While this story might be kind of dull, try to look at it as a “remember that time” story. Remember that time those idiots tried to production rush us? God, that was hilarious. We barely even knew what we were doing and they tried to get all tricky. That didn’t end well for them.

These are the stories which fundamentally codify the quality of a product, the stories which make a product worthwhile. This is the way we can actually assess a product. If we can recall the games we’ve played, the time we’ve spent with the game and the systems of the game with genuine fondness and memory that’s what actually counts. Not how pretty a game is or how long it is or how great the voice acting is or isn’t: what matters is that these shared experiences continue to exist in our collective memory. Look at other bombastically well received games like Killzone 2 and Grand Theft Auto IV. Do you still think about those games? Do you still discuss them in the context of other games? When you think about storytelling in games, or greatness in world building or even having fun does your hand reach out for either of their discs? Perhaps someone’s does, but the vast majority would have to shake their heads. We’ve buried these properties within our collective memory, for better or worse, and moved on to new experiences, experiences we find more relevant.

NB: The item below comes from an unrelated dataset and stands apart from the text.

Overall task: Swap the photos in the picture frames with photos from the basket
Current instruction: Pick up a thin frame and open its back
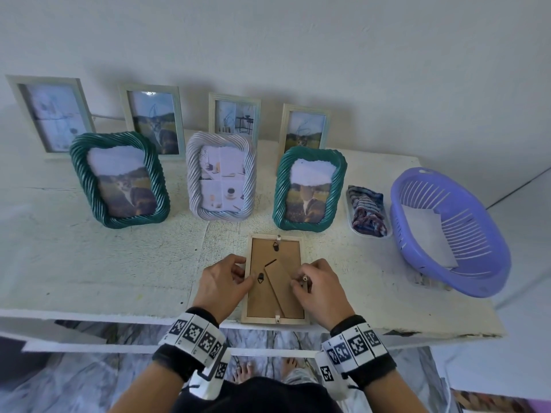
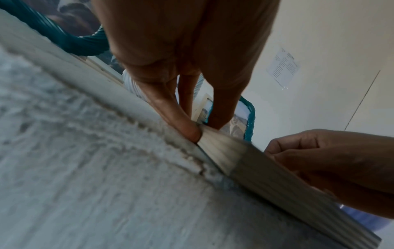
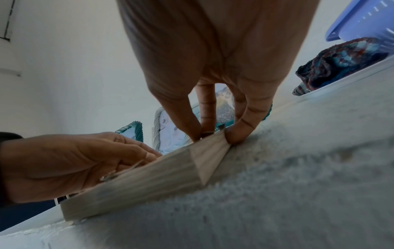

At the crux of this argument is a simple statement, one Blizzard seems to always have gotten in the manner in which they design games, but never understood in the way they tell stories: it’s all about the play.

Blizzard has delivered an amazing product in Starcraft 2, an engine for competition and cooperation more polished than anything else the company has ever put our before (except perhaps Warcraft 3’s venerable multiplayer system). Their obsessed with making games that play well, games that hold up to sustained play and can be fun from a number of approaches. Unlike something like, say, Supreme Commander 2, which seeks to guide players into certain types of play and wants to see their games develop in a particular way, Starcraft 2 offers players a number of routes of play and wants to see our games develop as existential cat and mouse matches wherein players do their best to guess each other’s tactics and work to counter them.

Really the only problem, and this seems to be one Blizzard is more or less uninterested in ever solving at this point, is that Blizzard has no idea how to mix gameplay and story together. They keep the two firmly divorced, their stories tightly controlled affairs which occur in locked down game-engine sessions or cutscenes surrounding these sections. They attempt to break out of this by making missions literal narrative devices, presenting us with a crystal that allows us to unlock information by playing level after level. But the end result is less a solution and more an exacerbation of the awareness that we only learn things at the beginning and end of each level, and that we really have no control over how the story of Starcraft 2 will unfold. It’s been designed for twelve years, after all, and they’d hate to see us cock it up the way their various franchise fiction authors have managed to over the last decade.

But in terms of the actual game, the thing we’ve all really come to see in Starcraft 2, it has been executed incredibly well. And rightly so. This is a team of seasoned veterans working within a system they already know to a T. All they had to do was update the system, make the UI a little better, eliminate silly things like capping unit selection at a dozen units, and generally work on making the game cool. But it is a bit of a shame that in a time where so much of our gameplay is becoming emergent Blizzard remains so fervently attached to the concept of separating gameplay and narrative from one another. It is perhaps the only major issue I have with their latest creation.